GOLD PRICES struggled to recover from yesterday's sharp drop against the rallying US Dollar in London on Wednesday, halving last week's 2.2% gain as world stock markets fell, bond prices steadied and commodities edged higher.
Retreating 2.6% from last Friday's 3-week high at $1361 per ounce, the
gold price in Dollar terms has now cut its 2018 gains to date to just 2.2%.
Priced in Euros and Sterling gold bullion continues to trade below its New Year opening.
Japanese Yen gold prices have slid 2.6% since 1st January.
"In fact, metals both base and precious exhibit their best performance (both outright and volatility-adjusted) when inflation has reached the Fed's 2.0% target and continues rising."
But signs of stronger-than-expected US inflation are widely blamed for driving bond yields higher, and rising interest rates have
historically forced gold prices down notes Vivek Dhar, mining and energy analyst at Commonwealth Bank in Australia.

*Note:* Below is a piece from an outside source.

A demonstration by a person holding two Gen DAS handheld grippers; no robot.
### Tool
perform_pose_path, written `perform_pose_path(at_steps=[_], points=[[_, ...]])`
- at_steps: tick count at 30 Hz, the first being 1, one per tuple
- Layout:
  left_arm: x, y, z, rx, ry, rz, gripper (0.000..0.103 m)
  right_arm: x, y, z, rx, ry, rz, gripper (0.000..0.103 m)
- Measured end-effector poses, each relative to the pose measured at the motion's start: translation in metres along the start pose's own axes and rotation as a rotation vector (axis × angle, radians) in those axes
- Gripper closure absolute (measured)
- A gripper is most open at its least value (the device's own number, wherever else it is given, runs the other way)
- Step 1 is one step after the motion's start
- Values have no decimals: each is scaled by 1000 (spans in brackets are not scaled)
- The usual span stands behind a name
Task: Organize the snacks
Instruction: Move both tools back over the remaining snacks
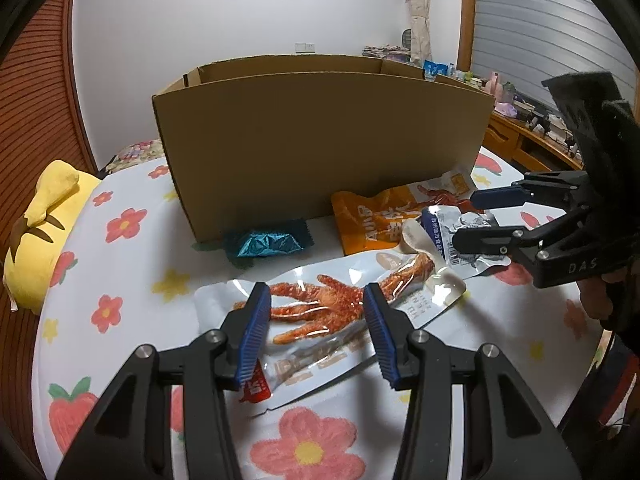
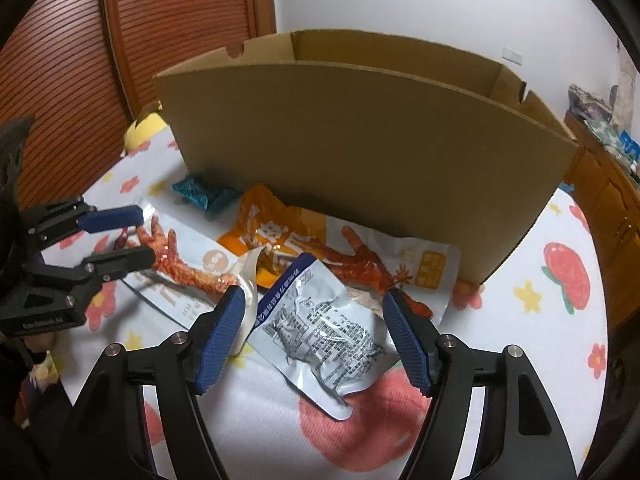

After a break in this connection
not seen in almost a half-decade on BullionVault's analysis, "Tuesday's price move hints at that relationship being revived," says Dhar, pointing to the stronger link between gold prices and the interest rate offered on longer-term bonds after accounting for inflation.
"Gold prices and 10-year US real yields have historically had a tight inverse relationship, which is much stronger than the inverse relationship between the US Dollar and gold prices."
The resurgent Assad government of Syria – currently conducting
a "catastrophic" bombing of rebel-held Eastern Ghouta – meantime accused neighboring Turkey of "
a blatant violation of Syria's sovereignty" on Wednesday over Ankara's strikes against separatist Kurds in the Afrin region.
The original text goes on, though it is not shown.